The bad news for Europe keeps piling on: the recent terrorist attacks in Paris, the ongoing immigrant crisis, the continent’s sluggish economic growth and its tepid stock market.

But to one asset manager, there is a bright spot on the horizon: the potential for companies there to grow earnings at twice the rate of U.S. companies in 2016.

Speaking at the Schroders International Media Conference in London last week, Rory Bateman, the company’s head of U.K. and European Equities, said that European companies are positioned to deliver double-digit earnings growth next year, well above the "low single digit" earnings growth he anticipates for U.S. companies.

"The real opportunity for European corporates remains margin expansion, where they are significantly behind the U.S.," he said. "We believe the gap will close, which will provide relative upside for the European stock market."

Because Europe's economic recovery is still in its early stages, the rise in profitability of European companies is just starting to get into gear, he said. European exporters continue to be buoyed by the tailwind of a weaker euro, while lower oil prices have helped boost consumer spending and stimulate domestic consumption.

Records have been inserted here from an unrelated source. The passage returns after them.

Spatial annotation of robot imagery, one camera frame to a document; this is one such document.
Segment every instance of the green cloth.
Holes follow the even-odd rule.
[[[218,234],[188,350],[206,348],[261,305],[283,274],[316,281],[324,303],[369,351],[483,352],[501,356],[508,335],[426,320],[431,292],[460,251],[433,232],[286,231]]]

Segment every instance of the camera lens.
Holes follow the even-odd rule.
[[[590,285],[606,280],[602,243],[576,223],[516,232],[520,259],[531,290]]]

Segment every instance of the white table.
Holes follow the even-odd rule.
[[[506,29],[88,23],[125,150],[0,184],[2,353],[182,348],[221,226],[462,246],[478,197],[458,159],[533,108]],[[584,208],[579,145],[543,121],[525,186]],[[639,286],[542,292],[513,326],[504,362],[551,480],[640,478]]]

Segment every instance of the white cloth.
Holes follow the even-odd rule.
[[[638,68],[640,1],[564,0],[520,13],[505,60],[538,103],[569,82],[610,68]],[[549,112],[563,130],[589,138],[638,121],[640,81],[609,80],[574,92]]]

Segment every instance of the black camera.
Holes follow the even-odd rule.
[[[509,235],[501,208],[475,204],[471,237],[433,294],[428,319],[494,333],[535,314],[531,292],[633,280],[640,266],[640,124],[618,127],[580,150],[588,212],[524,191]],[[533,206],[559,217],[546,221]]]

By contrast, the stronger dollar has put a dent in profits for U.S. exporters. Lower oil prices have slammed energy companies and failed to give the U.S. economy the boost that many had hoped for. And because the United States is in the later stages of its economic recovery, corporate earnings growth here may be harder to come by next year.

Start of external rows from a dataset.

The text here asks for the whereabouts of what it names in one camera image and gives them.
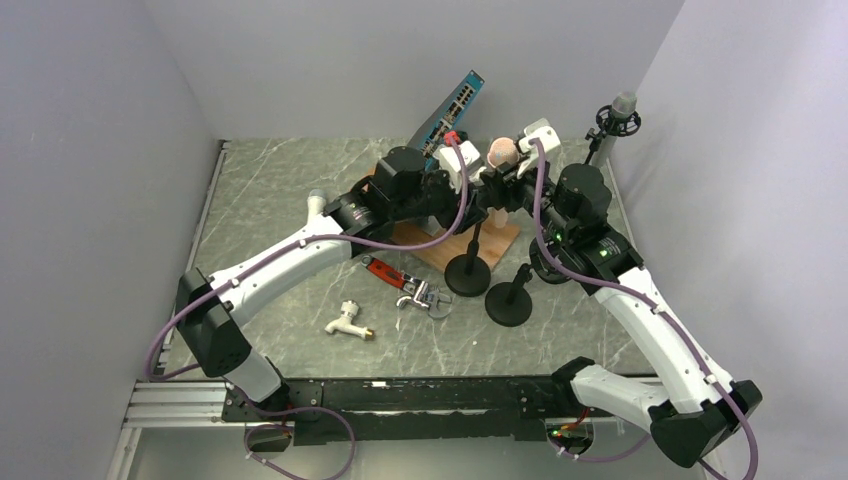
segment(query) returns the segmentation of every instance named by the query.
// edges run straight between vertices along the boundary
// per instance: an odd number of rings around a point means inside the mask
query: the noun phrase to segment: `wooden board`
[[[512,245],[512,242],[518,237],[520,231],[521,229],[517,225],[510,224],[507,224],[504,228],[497,228],[491,218],[487,219],[483,222],[483,228],[480,229],[479,257],[490,268],[494,269],[509,246]],[[444,230],[440,230],[436,236],[441,235],[443,232]],[[455,256],[465,253],[468,248],[468,242],[471,241],[473,234],[474,229],[469,228],[462,235],[454,235],[433,248],[416,250],[411,253],[432,265],[438,271],[444,272],[449,261]],[[397,224],[392,235],[392,241],[398,245],[416,245],[429,242],[434,238],[411,223]]]

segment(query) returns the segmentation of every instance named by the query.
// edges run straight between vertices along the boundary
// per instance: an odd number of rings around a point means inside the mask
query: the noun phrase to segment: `marble table surface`
[[[228,142],[195,265],[205,274],[227,268],[277,243],[303,226],[306,197],[314,188],[330,199],[350,188],[404,139],[257,139]],[[488,142],[478,148],[485,152]],[[551,178],[582,161],[587,142],[567,140],[553,156]],[[610,186],[609,172],[604,172]],[[625,224],[616,198],[610,223]],[[510,215],[522,232],[492,272],[492,284],[512,279],[527,261],[532,221]],[[377,252],[389,265],[444,287],[441,273],[410,254]],[[398,290],[351,259],[330,267],[269,304],[244,328],[245,336],[286,377],[408,377],[550,374],[576,356],[593,358],[616,373],[653,369],[624,329],[579,285],[527,284],[533,313],[524,325],[505,328],[485,313],[483,297],[454,300],[452,313],[433,320],[426,312],[398,310]],[[344,300],[360,305],[355,324],[376,331],[374,341],[324,327]],[[174,336],[168,371],[193,362]],[[202,378],[199,370],[181,378]]]

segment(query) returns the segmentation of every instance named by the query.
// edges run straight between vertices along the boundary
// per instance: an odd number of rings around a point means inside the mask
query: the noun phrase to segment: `gray wall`
[[[0,478],[103,478],[216,143],[140,1],[0,7]]]
[[[221,138],[409,136],[469,69],[463,128],[578,137],[683,0],[145,0]]]
[[[639,87],[644,130],[614,152],[666,298],[765,395],[758,478],[848,470],[846,46],[845,2],[688,0]]]

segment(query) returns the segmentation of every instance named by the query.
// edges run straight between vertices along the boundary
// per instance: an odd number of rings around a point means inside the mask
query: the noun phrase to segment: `black round stand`
[[[486,293],[492,281],[489,265],[477,256],[481,227],[482,223],[474,226],[474,236],[468,242],[466,253],[457,255],[445,267],[445,284],[460,297],[480,296]]]
[[[524,284],[532,278],[530,268],[525,263],[512,282],[499,283],[486,294],[486,313],[498,325],[517,327],[530,318],[533,300],[524,289]]]

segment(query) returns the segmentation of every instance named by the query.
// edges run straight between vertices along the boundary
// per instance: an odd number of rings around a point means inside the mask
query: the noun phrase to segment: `purple cable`
[[[351,243],[358,243],[360,245],[365,245],[367,247],[381,249],[381,250],[394,250],[394,251],[400,251],[400,252],[410,252],[410,251],[414,251],[414,250],[423,250],[423,249],[426,249],[426,248],[434,247],[434,246],[444,242],[448,238],[450,238],[450,236],[453,235],[453,232],[455,232],[456,229],[459,228],[459,224],[462,222],[462,217],[465,213],[465,204],[468,200],[468,172],[465,168],[465,160],[464,160],[464,157],[462,156],[462,150],[460,150],[459,145],[454,143],[454,141],[452,139],[446,139],[446,142],[451,147],[453,147],[453,151],[454,151],[454,153],[456,153],[457,159],[459,161],[459,169],[460,169],[460,173],[462,174],[462,187],[460,188],[459,209],[458,209],[458,212],[456,214],[456,218],[454,218],[453,223],[451,224],[450,227],[448,227],[447,231],[445,231],[445,233],[442,234],[442,236],[440,236],[439,238],[436,238],[434,240],[431,240],[429,242],[422,243],[420,245],[391,245],[391,244],[387,244],[387,243],[374,242],[372,240],[366,240],[364,238],[356,238],[356,237],[351,237],[351,236],[347,236],[347,235],[315,235],[315,236],[312,236],[312,237],[309,237],[309,238],[305,238],[304,241],[307,244],[309,244],[309,243],[312,243],[312,242],[323,241],[323,240],[342,240],[342,241],[347,241],[347,242],[351,242]],[[281,247],[279,250],[277,250],[276,252],[272,253],[271,255],[268,255],[267,257],[263,258],[262,260],[257,262],[252,267],[250,267],[250,268],[246,269],[245,271],[241,272],[240,274],[236,275],[235,279],[237,279],[239,282],[244,281],[244,279],[246,279],[247,277],[253,275],[257,271],[266,267],[268,264],[270,264],[274,260],[280,258],[281,256],[287,254],[288,252],[290,252],[290,251],[292,251],[292,250],[294,250],[295,248],[298,248],[298,247],[300,247],[299,241],[292,242],[292,243],[290,243],[290,244],[288,244],[284,247]],[[165,340],[165,336],[168,334],[168,332],[172,328],[174,328],[179,322],[181,322],[183,319],[185,319],[185,317],[189,313],[194,311],[200,305],[203,305],[204,303],[208,302],[209,300],[211,300],[215,296],[221,295],[222,293],[228,291],[230,288],[232,288],[232,282],[231,281],[218,286],[217,288],[206,293],[205,295],[201,296],[197,300],[186,305],[185,308],[183,308],[182,310],[177,312],[168,321],[168,323],[166,323],[165,326],[162,327],[162,330],[159,331],[159,333],[156,335],[156,338],[154,338],[153,342],[150,344],[150,347],[147,349],[147,355],[146,355],[145,361],[144,361],[144,376],[145,376],[146,379],[153,380],[153,381],[165,381],[165,380],[168,380],[170,378],[176,377],[177,375],[188,372],[190,370],[194,370],[195,368],[199,367],[199,365],[195,363],[195,364],[192,364],[192,365],[182,367],[180,369],[177,369],[177,370],[175,370],[171,373],[165,374],[165,375],[155,375],[153,373],[153,362],[154,362],[154,358],[156,357],[156,352],[161,350],[162,342]],[[295,413],[298,413],[298,412],[321,412],[321,413],[326,413],[328,415],[332,415],[333,417],[335,417],[337,420],[339,420],[342,423],[342,425],[344,425],[345,429],[347,429],[347,431],[348,431],[348,435],[350,435],[350,442],[351,442],[350,443],[350,455],[348,456],[348,460],[345,463],[344,467],[342,467],[342,469],[337,474],[335,474],[331,477],[328,477],[326,480],[335,480],[335,479],[341,477],[342,475],[344,475],[344,473],[350,468],[351,464],[353,463],[354,455],[356,453],[356,439],[355,439],[354,434],[353,434],[353,428],[350,426],[350,423],[348,423],[348,421],[344,419],[344,417],[342,417],[341,415],[339,415],[338,413],[336,413],[332,410],[329,410],[329,409],[326,409],[326,408],[323,408],[323,407],[300,407],[300,408],[293,408],[291,410],[285,410],[285,411],[282,411],[282,412],[267,412],[267,411],[264,411],[264,410],[257,408],[253,404],[253,402],[250,401],[249,397],[246,394],[244,394],[244,392],[242,392],[242,394],[243,394],[244,398],[247,399],[249,404],[257,412],[259,412],[263,415],[266,415],[266,416],[282,416],[282,415],[288,415],[288,414],[295,414]],[[248,448],[247,441],[250,438],[250,435],[255,431],[256,431],[256,429],[253,429],[253,430],[249,431],[245,436],[245,449],[247,449],[251,458],[259,461],[263,465],[266,465],[269,468],[273,469],[274,471],[276,471],[276,472],[278,472],[282,475],[285,475],[285,476],[287,476],[291,479],[306,480],[306,479],[298,477],[298,476],[296,476],[292,473],[289,473],[286,470],[280,468],[279,466],[262,459],[261,457],[257,456],[255,453],[250,452],[250,450]]]
[[[618,460],[623,460],[623,459],[629,457],[630,455],[636,453],[637,450],[639,450],[640,448],[642,448],[643,445],[648,443],[648,440],[650,440],[650,438],[651,438],[650,435],[645,435],[638,442],[636,442],[632,447],[628,448],[627,450],[625,450],[621,453],[618,453],[616,455],[612,455],[610,457],[589,457],[589,458],[586,458],[582,455],[575,455],[573,453],[569,453],[569,452],[565,451],[564,448],[561,449],[561,447],[559,445],[556,445],[553,442],[553,440],[551,440],[550,438],[548,438],[548,443],[550,443],[551,446],[554,447],[554,450],[557,451],[558,455],[565,455],[566,457],[568,457],[568,458],[570,458],[574,461],[577,461],[577,462],[609,463],[609,462],[617,462]]]
[[[291,408],[291,409],[288,409],[288,410],[283,410],[281,412],[269,412],[267,410],[262,410],[261,408],[257,407],[256,404],[253,403],[253,401],[250,399],[250,397],[248,397],[247,394],[244,393],[244,390],[236,387],[235,385],[233,385],[233,389],[241,394],[241,396],[245,399],[247,404],[250,405],[250,407],[254,411],[256,411],[257,413],[260,413],[262,415],[265,415],[266,417],[283,417],[283,416],[286,416],[286,415],[294,415],[294,414],[301,413],[301,412],[320,412],[320,413],[326,413],[328,415],[335,417],[336,420],[338,420],[339,422],[341,422],[342,425],[344,425],[345,430],[347,430],[348,437],[350,438],[350,454],[347,456],[347,461],[345,462],[344,466],[342,466],[341,470],[339,470],[334,475],[331,475],[331,476],[325,478],[324,480],[336,480],[337,478],[344,475],[344,473],[353,464],[353,459],[356,456],[356,437],[353,434],[353,427],[351,427],[350,423],[343,416],[341,416],[338,412],[335,412],[333,410],[330,410],[330,409],[324,408],[324,407],[298,407],[298,408]],[[299,476],[289,472],[288,470],[280,467],[279,465],[277,465],[273,462],[269,462],[268,460],[260,457],[259,455],[253,453],[253,451],[250,450],[250,444],[249,444],[250,437],[259,430],[271,430],[271,429],[288,430],[288,427],[286,427],[285,425],[265,424],[265,425],[259,425],[257,427],[253,427],[250,430],[248,430],[247,433],[244,435],[244,450],[248,453],[248,456],[250,458],[256,460],[257,462],[261,463],[262,465],[265,465],[266,467],[270,468],[271,470],[274,470],[275,472],[277,472],[281,475],[285,475],[286,477],[289,477],[292,480],[307,480],[303,477],[299,477]]]
[[[459,169],[460,169],[460,172],[462,173],[462,188],[460,189],[459,211],[456,215],[456,218],[454,218],[451,226],[447,229],[447,231],[444,234],[442,234],[441,237],[436,238],[434,240],[431,240],[427,243],[422,243],[420,245],[392,245],[392,244],[388,244],[388,243],[380,243],[380,242],[375,242],[375,241],[372,241],[372,240],[366,240],[364,238],[351,237],[351,236],[348,236],[348,235],[315,235],[315,236],[312,236],[312,237],[309,237],[309,238],[305,238],[304,240],[306,241],[306,243],[309,244],[309,243],[312,243],[312,242],[318,242],[318,241],[323,241],[323,240],[343,240],[343,241],[346,241],[346,242],[358,243],[360,245],[365,245],[366,247],[376,248],[376,249],[380,249],[380,250],[394,250],[394,251],[398,251],[398,252],[411,252],[411,251],[414,251],[414,250],[424,250],[426,248],[435,247],[436,245],[438,245],[438,244],[444,242],[445,240],[447,240],[448,238],[450,238],[450,236],[453,235],[453,232],[455,232],[456,229],[459,228],[459,224],[462,222],[462,217],[465,213],[465,203],[468,200],[468,173],[467,173],[467,170],[465,168],[465,160],[464,160],[464,157],[462,156],[462,150],[460,150],[459,145],[455,144],[452,139],[448,139],[446,141],[448,142],[448,144],[451,147],[453,147],[453,151],[456,153],[457,158],[459,159]],[[257,271],[261,270],[262,268],[266,267],[269,263],[273,262],[274,260],[282,257],[283,255],[287,254],[288,252],[290,252],[290,251],[292,251],[292,250],[294,250],[295,248],[298,248],[298,247],[300,247],[300,242],[292,242],[292,243],[290,243],[290,244],[288,244],[284,247],[281,247],[279,250],[277,250],[276,252],[272,253],[271,255],[268,255],[267,257],[263,258],[262,260],[257,262],[252,267],[250,267],[247,270],[236,275],[235,279],[237,279],[239,282],[244,281],[244,279],[253,275]],[[185,317],[189,313],[194,311],[194,309],[196,309],[200,305],[203,305],[204,303],[208,302],[213,297],[215,297],[217,295],[221,295],[222,293],[228,291],[230,288],[232,288],[231,282],[227,282],[227,283],[220,285],[218,288],[212,290],[211,292],[207,293],[206,295],[203,295],[202,297],[200,297],[197,300],[188,304],[185,308],[183,308],[182,310],[177,312],[171,318],[171,320],[168,321],[168,323],[165,324],[165,326],[162,328],[162,330],[160,330],[159,333],[156,335],[156,338],[154,338],[153,343],[151,343],[150,347],[147,349],[147,355],[145,356],[145,360],[144,360],[144,378],[151,380],[151,381],[163,382],[165,380],[174,378],[177,375],[188,372],[190,370],[194,370],[195,368],[199,367],[199,365],[195,363],[195,364],[192,364],[192,365],[182,367],[179,370],[173,371],[171,373],[167,373],[165,375],[156,375],[156,374],[153,373],[153,361],[154,361],[154,358],[156,357],[156,352],[161,350],[162,342],[165,341],[165,336],[168,335],[168,332],[172,328],[174,328],[178,323],[180,323],[183,319],[185,319]]]
[[[542,234],[542,221],[540,218],[541,215],[541,204],[542,204],[542,187],[545,183],[545,165],[547,164],[547,157],[545,155],[545,148],[542,146],[542,141],[538,138],[530,139],[529,142],[531,145],[536,147],[536,150],[539,151],[539,166],[538,171],[536,173],[536,192],[533,197],[533,222],[536,226],[536,243],[539,245],[539,250],[542,251],[542,256],[545,257],[545,260],[548,261],[554,268],[556,268],[560,273],[566,275],[580,283],[588,283],[590,285],[595,285],[598,287],[608,287],[614,290],[618,290],[620,292],[626,293],[631,297],[636,298],[637,300],[645,303],[651,310],[654,310],[658,307],[657,303],[651,300],[650,297],[645,295],[642,292],[637,292],[636,290],[626,287],[624,285],[620,285],[618,283],[607,282],[604,280],[599,280],[597,278],[587,277],[585,275],[581,275],[577,272],[572,272],[571,270],[565,268],[562,263],[554,258],[551,255],[551,252],[548,251],[547,246],[545,245],[545,239]],[[689,335],[683,330],[683,328],[677,323],[677,321],[667,312],[660,312],[660,316],[663,320],[674,330],[675,333],[680,337],[683,343],[686,345],[686,348],[695,358],[695,361],[698,362],[698,367],[704,373],[704,376],[712,375],[712,371],[704,359],[701,357],[701,354],[698,352],[698,349],[695,347],[695,344],[692,342],[692,339],[689,338]],[[745,417],[745,414],[742,413],[742,410],[739,408],[739,405],[730,397],[724,387],[721,386],[720,383],[716,382],[712,384],[716,389],[721,398],[727,402],[727,405],[733,411],[733,414],[739,420],[740,425],[742,425],[742,429],[745,431],[745,437],[748,439],[748,448],[750,450],[751,458],[748,463],[748,471],[745,473],[745,477],[743,480],[753,480],[754,475],[757,473],[757,467],[759,466],[759,450],[757,448],[757,439],[754,437],[754,430],[751,428],[751,424],[748,422],[748,418]],[[728,480],[723,475],[716,472],[714,469],[709,468],[707,471],[710,472],[714,477],[719,480]]]

Meanwhile, company valuations in the European market are quite attractive, both by historic standards and compared with U.S. numbers. Recently, stocks in the MSCI Europe Index were selling at 14.6 times 12-month forward earnings, well below the 16.9 times earnings for the Standard & Poor's 500 index.

Of course, Schroders’s optimistic outlook for Europe could be skewed by a home turf bias. And the continent faces a number of headwinds, including unanticipated fallout from Federal Reserve rate increases, disappointing growth in China and Europe’s own slow economic growth of around 1.5 percent this year despite European Central Bank efforts to stimulate the economy with near-zero interest rates. The fact that Europe's stocks are selling at such a steep discount compared with those in the U.S. indicates that, for now at least, the majority of investors don't expect a big earnings breakout for the region.

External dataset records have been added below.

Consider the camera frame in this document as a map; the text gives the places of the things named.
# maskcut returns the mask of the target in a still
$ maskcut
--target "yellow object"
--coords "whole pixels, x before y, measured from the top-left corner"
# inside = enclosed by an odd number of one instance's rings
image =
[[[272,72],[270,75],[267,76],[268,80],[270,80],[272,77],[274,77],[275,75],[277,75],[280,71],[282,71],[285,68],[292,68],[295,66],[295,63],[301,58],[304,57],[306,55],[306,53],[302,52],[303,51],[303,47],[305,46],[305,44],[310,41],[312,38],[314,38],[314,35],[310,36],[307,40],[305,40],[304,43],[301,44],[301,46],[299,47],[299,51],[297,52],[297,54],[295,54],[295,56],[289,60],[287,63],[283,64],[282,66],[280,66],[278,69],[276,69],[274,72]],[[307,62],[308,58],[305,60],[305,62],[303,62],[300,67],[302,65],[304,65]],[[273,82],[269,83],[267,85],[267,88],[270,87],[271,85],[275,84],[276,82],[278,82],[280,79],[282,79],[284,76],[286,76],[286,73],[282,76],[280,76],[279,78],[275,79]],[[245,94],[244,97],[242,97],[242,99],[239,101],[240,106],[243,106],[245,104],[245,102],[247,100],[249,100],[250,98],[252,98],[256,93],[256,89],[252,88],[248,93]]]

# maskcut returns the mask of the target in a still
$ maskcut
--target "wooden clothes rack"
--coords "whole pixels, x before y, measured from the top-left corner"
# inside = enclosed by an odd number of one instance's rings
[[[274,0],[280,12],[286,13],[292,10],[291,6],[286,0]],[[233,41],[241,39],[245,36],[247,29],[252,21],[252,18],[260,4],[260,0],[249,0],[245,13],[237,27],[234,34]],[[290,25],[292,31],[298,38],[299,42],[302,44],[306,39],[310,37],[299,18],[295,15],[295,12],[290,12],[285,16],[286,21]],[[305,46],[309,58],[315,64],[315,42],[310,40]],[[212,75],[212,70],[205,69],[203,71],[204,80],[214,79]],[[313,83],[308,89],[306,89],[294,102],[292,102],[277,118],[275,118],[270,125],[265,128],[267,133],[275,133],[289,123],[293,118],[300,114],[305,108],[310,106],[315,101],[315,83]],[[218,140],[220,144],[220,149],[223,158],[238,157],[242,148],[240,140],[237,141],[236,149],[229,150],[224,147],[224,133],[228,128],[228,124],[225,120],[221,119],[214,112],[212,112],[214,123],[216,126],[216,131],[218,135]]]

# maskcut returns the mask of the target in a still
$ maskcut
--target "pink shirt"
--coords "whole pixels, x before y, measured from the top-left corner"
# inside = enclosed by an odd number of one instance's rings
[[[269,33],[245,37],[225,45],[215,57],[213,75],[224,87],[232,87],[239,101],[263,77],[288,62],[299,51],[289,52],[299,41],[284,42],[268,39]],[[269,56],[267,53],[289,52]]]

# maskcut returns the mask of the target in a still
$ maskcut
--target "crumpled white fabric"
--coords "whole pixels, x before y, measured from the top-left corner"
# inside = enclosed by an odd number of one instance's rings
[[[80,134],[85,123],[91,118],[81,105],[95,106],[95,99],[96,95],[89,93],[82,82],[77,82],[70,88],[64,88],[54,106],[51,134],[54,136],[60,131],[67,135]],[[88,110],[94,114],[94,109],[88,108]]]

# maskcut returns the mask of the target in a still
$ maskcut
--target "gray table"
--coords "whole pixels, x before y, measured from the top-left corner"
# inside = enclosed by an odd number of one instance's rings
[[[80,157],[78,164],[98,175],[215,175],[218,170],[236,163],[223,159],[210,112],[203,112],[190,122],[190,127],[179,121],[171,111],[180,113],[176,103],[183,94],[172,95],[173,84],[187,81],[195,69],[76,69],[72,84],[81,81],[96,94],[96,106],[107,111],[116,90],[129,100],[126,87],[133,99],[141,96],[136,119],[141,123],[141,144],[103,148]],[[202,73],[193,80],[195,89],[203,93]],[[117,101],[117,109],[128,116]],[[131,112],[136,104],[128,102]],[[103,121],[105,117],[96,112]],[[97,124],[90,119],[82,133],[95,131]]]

Those subscribing to the emerging Europe story should note that while growth stocks have led the European market this year, value stocks in industries such as financials and materials could outperform in 2016. Bateman pointed out that in terms of valuation, "the difference between value and growth hasn't looked this attractive since 2000."

Martin Skanberg, Schroders’s European Equities Fund manager, added that the valuation chasm between growth and value companies is more pronounced now in Europe than in other parts of the world, with growth companies trading at a 50 percent premium to their value peers.